When workers of the carriage and wagon department of the Lancashire and Yorkshire Railway Company formed a football club in Newton Heath in 1878 little could they know they were in fact the founder fathers of what was to become the most famous and richest club in the world. They called their team Newton Heath LYR and played on an unenclosed area of wasteland in North Road. Clad in yellow and green halves, the corporate colours of their employer, they were known as the ‘The Railwaymen’. There’s a mention of ‘Newtonians’ in the Manchester Guardian in 1882 and ‘The Heathens in 1887 before ‘The Heathians’ became an established nickname.
The yellow and green halves interestingly reappeared briefly in the 1990s amongst United’s plethora of away kits. Early matches were played against other departments of the LYR or other railway company teams. The club was elected into League Division One for the 1892/93 season and this feat coincided with a name change to plain Newton Heath.
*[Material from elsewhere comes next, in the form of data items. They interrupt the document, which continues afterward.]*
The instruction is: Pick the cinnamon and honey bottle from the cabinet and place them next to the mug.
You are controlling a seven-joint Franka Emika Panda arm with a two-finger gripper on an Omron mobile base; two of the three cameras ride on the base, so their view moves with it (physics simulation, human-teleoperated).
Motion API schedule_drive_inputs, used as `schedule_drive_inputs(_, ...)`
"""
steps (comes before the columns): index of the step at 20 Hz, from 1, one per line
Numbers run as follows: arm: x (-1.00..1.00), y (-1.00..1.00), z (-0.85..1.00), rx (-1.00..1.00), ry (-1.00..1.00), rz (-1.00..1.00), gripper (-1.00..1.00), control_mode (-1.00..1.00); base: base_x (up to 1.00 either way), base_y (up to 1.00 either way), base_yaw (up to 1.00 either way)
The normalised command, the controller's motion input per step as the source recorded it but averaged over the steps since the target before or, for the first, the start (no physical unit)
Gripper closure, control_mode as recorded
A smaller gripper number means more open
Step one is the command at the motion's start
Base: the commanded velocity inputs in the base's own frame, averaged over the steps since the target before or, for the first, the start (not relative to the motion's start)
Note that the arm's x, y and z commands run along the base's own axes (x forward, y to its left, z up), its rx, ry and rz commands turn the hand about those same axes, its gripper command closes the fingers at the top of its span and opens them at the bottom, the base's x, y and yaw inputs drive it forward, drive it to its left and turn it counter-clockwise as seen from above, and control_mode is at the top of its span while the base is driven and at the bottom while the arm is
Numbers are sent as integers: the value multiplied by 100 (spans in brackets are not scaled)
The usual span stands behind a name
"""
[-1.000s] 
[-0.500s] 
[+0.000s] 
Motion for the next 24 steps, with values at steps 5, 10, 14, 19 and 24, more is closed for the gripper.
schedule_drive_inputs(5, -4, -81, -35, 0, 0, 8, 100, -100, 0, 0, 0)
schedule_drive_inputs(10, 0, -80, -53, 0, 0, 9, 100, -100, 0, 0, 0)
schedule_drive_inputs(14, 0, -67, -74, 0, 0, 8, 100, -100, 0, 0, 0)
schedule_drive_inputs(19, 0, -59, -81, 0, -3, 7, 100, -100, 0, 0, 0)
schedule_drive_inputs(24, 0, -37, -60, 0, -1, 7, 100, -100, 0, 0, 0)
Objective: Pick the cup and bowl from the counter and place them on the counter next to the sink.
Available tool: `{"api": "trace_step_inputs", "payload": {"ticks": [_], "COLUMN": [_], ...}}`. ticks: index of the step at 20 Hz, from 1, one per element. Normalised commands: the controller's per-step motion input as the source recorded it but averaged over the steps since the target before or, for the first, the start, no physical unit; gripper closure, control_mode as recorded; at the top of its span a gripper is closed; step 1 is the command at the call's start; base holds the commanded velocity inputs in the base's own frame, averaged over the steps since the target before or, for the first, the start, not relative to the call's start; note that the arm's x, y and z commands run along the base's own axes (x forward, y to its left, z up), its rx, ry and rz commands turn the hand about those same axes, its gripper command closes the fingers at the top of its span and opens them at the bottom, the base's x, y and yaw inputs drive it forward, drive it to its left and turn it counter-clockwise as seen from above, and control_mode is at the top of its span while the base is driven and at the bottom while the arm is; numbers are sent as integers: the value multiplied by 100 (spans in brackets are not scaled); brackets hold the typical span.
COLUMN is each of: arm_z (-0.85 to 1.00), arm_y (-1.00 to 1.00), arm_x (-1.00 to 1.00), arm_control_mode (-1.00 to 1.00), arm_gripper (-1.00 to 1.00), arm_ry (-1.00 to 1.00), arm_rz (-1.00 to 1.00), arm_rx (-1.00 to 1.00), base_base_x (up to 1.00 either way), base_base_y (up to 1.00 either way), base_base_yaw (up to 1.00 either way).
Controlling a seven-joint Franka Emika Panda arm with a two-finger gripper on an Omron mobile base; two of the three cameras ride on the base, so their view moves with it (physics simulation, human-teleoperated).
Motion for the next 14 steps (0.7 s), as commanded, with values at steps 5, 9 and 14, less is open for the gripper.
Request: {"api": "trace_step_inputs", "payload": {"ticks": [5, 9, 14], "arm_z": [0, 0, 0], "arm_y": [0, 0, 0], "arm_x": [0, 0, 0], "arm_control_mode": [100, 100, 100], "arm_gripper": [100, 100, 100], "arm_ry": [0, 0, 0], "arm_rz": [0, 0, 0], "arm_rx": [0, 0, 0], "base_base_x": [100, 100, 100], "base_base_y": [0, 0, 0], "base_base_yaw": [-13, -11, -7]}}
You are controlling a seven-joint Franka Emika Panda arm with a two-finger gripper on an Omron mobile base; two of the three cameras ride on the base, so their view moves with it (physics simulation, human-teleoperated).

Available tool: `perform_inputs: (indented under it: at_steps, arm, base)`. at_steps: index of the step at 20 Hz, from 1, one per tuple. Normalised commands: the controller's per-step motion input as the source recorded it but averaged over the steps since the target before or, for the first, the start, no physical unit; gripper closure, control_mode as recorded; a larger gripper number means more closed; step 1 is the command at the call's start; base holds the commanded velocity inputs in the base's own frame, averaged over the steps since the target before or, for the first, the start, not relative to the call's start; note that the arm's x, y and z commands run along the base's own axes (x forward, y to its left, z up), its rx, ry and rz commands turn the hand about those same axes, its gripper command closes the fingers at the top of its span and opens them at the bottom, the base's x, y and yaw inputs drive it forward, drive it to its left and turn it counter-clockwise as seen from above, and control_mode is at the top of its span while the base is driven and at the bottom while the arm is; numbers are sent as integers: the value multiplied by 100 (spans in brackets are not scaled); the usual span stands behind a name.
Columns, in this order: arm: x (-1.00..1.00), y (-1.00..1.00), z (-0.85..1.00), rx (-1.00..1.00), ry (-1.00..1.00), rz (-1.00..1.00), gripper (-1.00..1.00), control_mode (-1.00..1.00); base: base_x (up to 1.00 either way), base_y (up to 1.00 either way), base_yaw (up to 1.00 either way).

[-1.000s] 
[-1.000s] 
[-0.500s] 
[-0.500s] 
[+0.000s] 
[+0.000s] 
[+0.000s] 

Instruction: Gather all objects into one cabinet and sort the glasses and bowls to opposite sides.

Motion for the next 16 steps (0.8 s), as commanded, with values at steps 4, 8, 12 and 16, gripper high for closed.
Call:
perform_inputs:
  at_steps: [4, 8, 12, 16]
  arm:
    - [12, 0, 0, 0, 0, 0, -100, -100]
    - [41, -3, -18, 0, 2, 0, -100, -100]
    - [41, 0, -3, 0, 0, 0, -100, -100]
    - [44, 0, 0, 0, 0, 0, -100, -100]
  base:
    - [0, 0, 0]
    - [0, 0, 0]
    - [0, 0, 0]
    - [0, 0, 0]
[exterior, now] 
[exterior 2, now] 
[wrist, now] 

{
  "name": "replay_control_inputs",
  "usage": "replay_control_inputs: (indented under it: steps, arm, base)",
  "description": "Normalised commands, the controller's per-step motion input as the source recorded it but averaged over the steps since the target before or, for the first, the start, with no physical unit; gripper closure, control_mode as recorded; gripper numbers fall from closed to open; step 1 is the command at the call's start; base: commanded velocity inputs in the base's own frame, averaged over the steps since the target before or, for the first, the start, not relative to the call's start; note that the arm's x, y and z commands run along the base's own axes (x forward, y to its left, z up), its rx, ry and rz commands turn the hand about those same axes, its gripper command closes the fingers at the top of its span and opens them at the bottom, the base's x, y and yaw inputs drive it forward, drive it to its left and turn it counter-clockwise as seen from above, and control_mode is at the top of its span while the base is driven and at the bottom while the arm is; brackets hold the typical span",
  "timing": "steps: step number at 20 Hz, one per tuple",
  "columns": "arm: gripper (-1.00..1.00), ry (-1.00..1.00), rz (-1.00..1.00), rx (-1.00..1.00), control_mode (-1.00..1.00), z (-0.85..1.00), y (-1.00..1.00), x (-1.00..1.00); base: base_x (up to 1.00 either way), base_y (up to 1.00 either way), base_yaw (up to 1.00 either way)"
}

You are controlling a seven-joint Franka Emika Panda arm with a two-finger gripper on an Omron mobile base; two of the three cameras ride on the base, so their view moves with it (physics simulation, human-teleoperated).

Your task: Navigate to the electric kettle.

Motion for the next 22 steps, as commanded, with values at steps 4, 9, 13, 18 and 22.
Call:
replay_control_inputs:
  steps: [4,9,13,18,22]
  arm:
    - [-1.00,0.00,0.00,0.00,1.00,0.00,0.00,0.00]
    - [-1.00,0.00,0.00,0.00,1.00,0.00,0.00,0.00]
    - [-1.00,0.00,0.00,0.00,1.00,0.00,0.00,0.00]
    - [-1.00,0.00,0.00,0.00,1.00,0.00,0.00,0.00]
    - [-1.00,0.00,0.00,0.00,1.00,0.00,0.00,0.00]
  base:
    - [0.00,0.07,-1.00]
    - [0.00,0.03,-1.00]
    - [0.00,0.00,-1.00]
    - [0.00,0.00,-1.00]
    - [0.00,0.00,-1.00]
A move to another home venue was made for the 1893/94 season to Bank Street, Clayton. With attendances often very poor and the club languishing in the Second Division Newton Heath found themselves on the very edge of bankruptcy during the 1901/02 season. John Davies, a local wealthy brewer, took control and this new benefactor provided money for the club to buy suitable players.
There was an immediate and dramatic change in the club’s fortunes under his chairmanship, together with a new image. Neighbouring Ardwick had changed their name to Manchester City and Davies argued that Newton Heath, too, should give the impression of a big-city club. After the names Manchester Central and Manchester Celtic were rejected the title Manchester United was formally adopted in April 1902. Not only the name changed, but so did the colours. White shirts with black shorts were tried briefly, followed by red shirts. There was quite a long period of all white with a large red V. Soon the famous red shirts re-entered Manchester United’s folklore, inspiring the nickname the ‘Reds’, which would eventually become ‘The Red Devils’. Legend has it that the French press were so impressed by all-red Salford Rugby Club’s performance on tour in France in 1934 they branded them ‘Les Diables Rouges’, only to be adopted by the United faithful by the 1950’s.
The words Old Trafford came to the Manchester United scene for the first time amid the 1909/10 season. Chairman John Davies bought the premises for £60,000, and the club moved lock, stock and barrel from their old home of Bank Street. United’s first match at Old Trafford was on 19 February 1910. Its future and the club’s looked bleak after the ground was destroyed by bombs during the Second World War. However, the ground was rebuilt and so was the team by their new manager Matt Busby. He gave debuts to cool and confident young stars, provoking the illustrious nickname ‘Busby Babes’. In the mid 1950’s the average age of Busby’s team was just 22. In 1958 Manchester United were bereft of the majority of their young stars in the Munich air crash.
Red shirts with white shorts have remained the club’s colours since the early part of the Twentieth century, and in the main they have been allied with black socks – the tricolour effect of red, white and black being distinctively that of Manchester United. The early white shirts with a red V worn in the 1909 Cup Final were decorated with the red rose of Lancashire. But for much of their history the full coat of arms of the city of Manchester adorned the shirts for special occasions. The bendlets (diagonal stripes) in the shield are from the arms of the family of Grelley, feudal lords of Manchester. The ship in the chief alludes to the Ship Canal. Although the canal was not opened until 1894 it was projected much earlier, and designs for it were prepared in 1840, two years before these arms were granted. The supporting lion is a royal icon and the antelope, a Beaufort emblem, represents the Duchy of Lancaster, to which the roses on the supporters likewise allude. The crest, a representation of a globe with busy bees signifies worldwide industry.
The motto Concilio et Labore means ‘By counsel and by labour’. A stylised version of the city’s shield developed in the Sixties, a squared-off shield of red with three gold bends (diagonal stripes) with a white chief with a sailing ship for the Canal. Around the badge were two red scrolls inscribed with the club name. As corporate concerns took hold the club adapted the badge to maintain the shape and scrolls of the old badge, but replaced the bends with the club logo, a red devil on a gold background. A fiercely copyrighted image! Now if we were to write a book about the history of away strips!